Gelet op de actuele rentestanden zijn de percentages in onderstaande aanbevelingen aangepast. De percentages van de inflatie zijn niet aangepast. De reden daarvan wordt hierna toegelicht. Omdat de tekst van de toelichting op de uitgangspunten voor de inflatie in de vorige versies van de aanbevelingen in de praktijk tot misverstanden leidde, is die tekst aangepast.
De Expertgroep hecht eraan te benadrukken dat het belangrijk is een onderscheid te maken tussen het begroten van de toekomstige jaarschade en het contant maken van die schade. Deze aanbevelingen zien alleen op de tweede stap, het contant maken van de begrote toekomstige jaarschade. In de aangepaste toelichting zal dat nog worden uitgewerkt.
Aanbevelingen
1. Het betreft aanbevelingen: rechters zijn vrij ervan af te wijken wanneer daar goede argumenten voor zijn. Bovendien zijn de rechters uiteraard gebonden aan het partijdebat.
2. De aanbevelingen worden periodiek herzien en zo nodig aangepast. Ook in bijzondere situaties waarin het evident is dat de aanbevelingen moeten worden aangepast, bijvoorbeeld bij een grote verandering in de spaarrente of inflatie, kunnen de aanbevelingen tussentijds worden herzien en aangepast.
3. Het uitgangspunt bij het vaststellen van de rekenrente is dat gewaarborgd wordt dat het slachtoffer zijn toekomstschade daadwerkelijk kan dragen.
Toelichting:
De belangen bij het vaststellen van de rekenrente zijn groot. Een te hoge rekenrente kan ertoe leiden dat het slachtoffer dat jaarlijks de begrote jaarschade opneemt en gebruikt al een aantal jaren voor de berekende einddatum de vergoeding heeft opgebruikt. Bovendien mag van het slachtoffer niet gevergd worden dat hij risico’s neemt bij het beleggen van de ontvangen som ineens om op die manier betaling van zijn jaarschade tot aan de eindleeftijd te bewerkstelligen.
4. Er wordt gewerkt met een systeem van drie periodes, elk met een eigen percentage op basis van eigen uitgangspunten.
• Voor de jaren 0 tot 5 wordt bij het rendement uitgegaan van de gemiddelde spaarrente op een vrij opneembare spaarrekening, deze is nu 0,5%. Voor de inflatie wordt uitgegaan van de voorspellingen van het CPB voor de komende vijf jaren (2024 tot en met 2028) van de consumentenprijzen (afgerond op halve percentages). De te verwachten (hogere) inflatie in 2023 heeft dus geen effect op het in de aanbevelingen gehanteerde percentage.

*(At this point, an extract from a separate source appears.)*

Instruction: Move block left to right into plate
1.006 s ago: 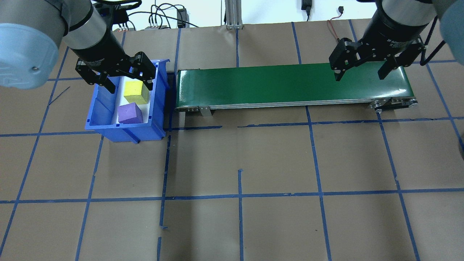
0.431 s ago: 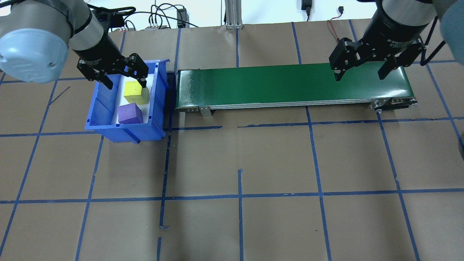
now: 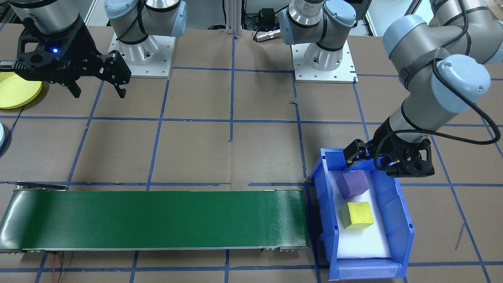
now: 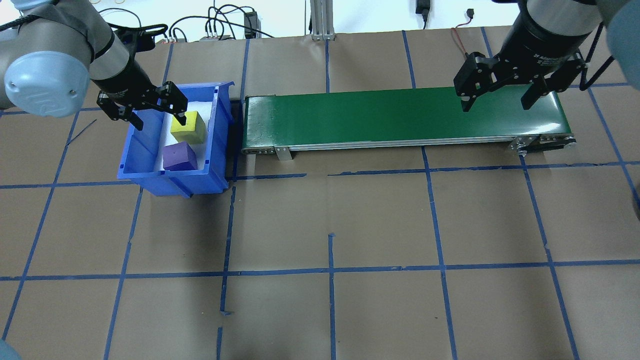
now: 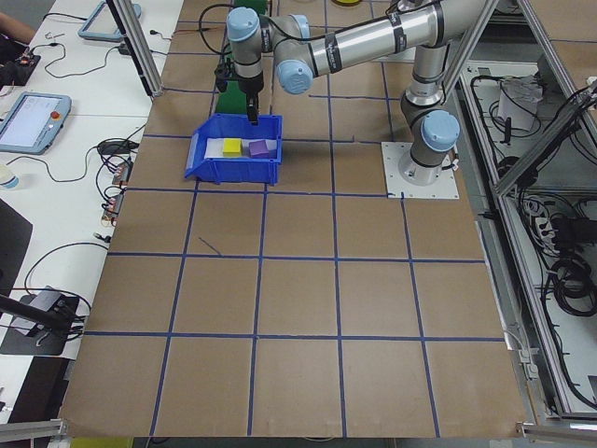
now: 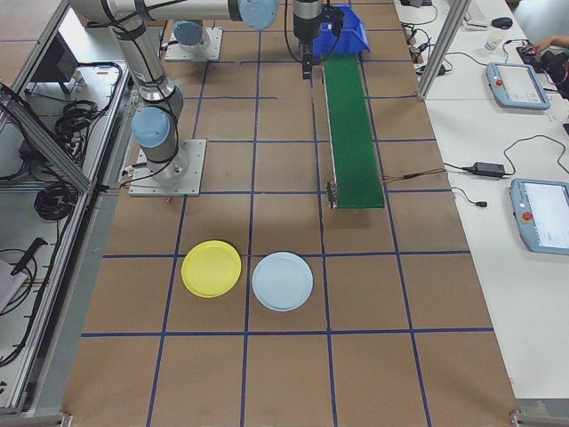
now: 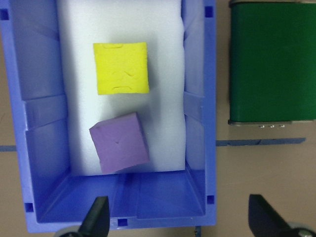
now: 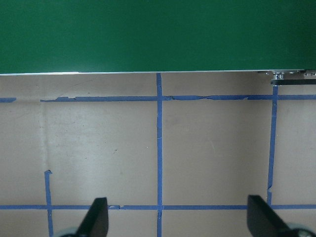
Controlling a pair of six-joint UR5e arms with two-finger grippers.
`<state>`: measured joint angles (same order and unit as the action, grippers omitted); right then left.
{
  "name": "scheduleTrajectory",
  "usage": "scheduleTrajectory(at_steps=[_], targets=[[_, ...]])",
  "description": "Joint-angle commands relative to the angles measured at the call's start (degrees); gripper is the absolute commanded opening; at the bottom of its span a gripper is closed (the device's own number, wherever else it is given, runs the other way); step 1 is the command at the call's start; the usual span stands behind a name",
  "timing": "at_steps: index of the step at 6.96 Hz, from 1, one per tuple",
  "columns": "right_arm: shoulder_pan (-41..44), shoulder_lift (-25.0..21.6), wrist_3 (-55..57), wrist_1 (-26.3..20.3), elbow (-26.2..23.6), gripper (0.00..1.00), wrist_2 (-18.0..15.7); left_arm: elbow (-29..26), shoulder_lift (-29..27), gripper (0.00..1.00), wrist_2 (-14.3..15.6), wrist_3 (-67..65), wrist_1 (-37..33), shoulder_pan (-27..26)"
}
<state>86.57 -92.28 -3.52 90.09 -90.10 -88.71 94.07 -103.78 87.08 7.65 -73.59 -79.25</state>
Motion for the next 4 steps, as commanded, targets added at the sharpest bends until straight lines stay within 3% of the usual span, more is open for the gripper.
scheduleTrajectory(at_steps=[1,4], targets=[[0.00,0.00,0.01,0.00,0.01,1.00,0.03,3.30,-2.64,1.00,0.02,-0.09,5.29,0.50],[0.00,0.00,0.01,0.00,-0.07,1.00,0.03,5.51,-5.98,1.00,0.37,-0.27,9.78,0.50]])
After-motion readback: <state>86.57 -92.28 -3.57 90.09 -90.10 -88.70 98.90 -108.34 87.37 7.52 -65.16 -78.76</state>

• Voor de rente voor de jaren 6 tot 20 wordt uitgegaan van 1%. Voor de inflatie wordt uitgegaan van 2%. Dat is het percentage waar de Europese Centrale Bank (ECB) naar streeft en dat ook ongeveer overeenkomt met het langjarig gemiddelde inflatiepercentage. Het percentage is ook in lijn met de middellange termijnverkenningen van de CPB. De Ultimate Forward Rate (UFR), een berekende risicovrije rente voor langjarige contracten, die is opgebouwd uit een schatting van de rekenrente en de verwachte inflatie voor de lange termijn, gaat ook uit van een inflatie van 2%.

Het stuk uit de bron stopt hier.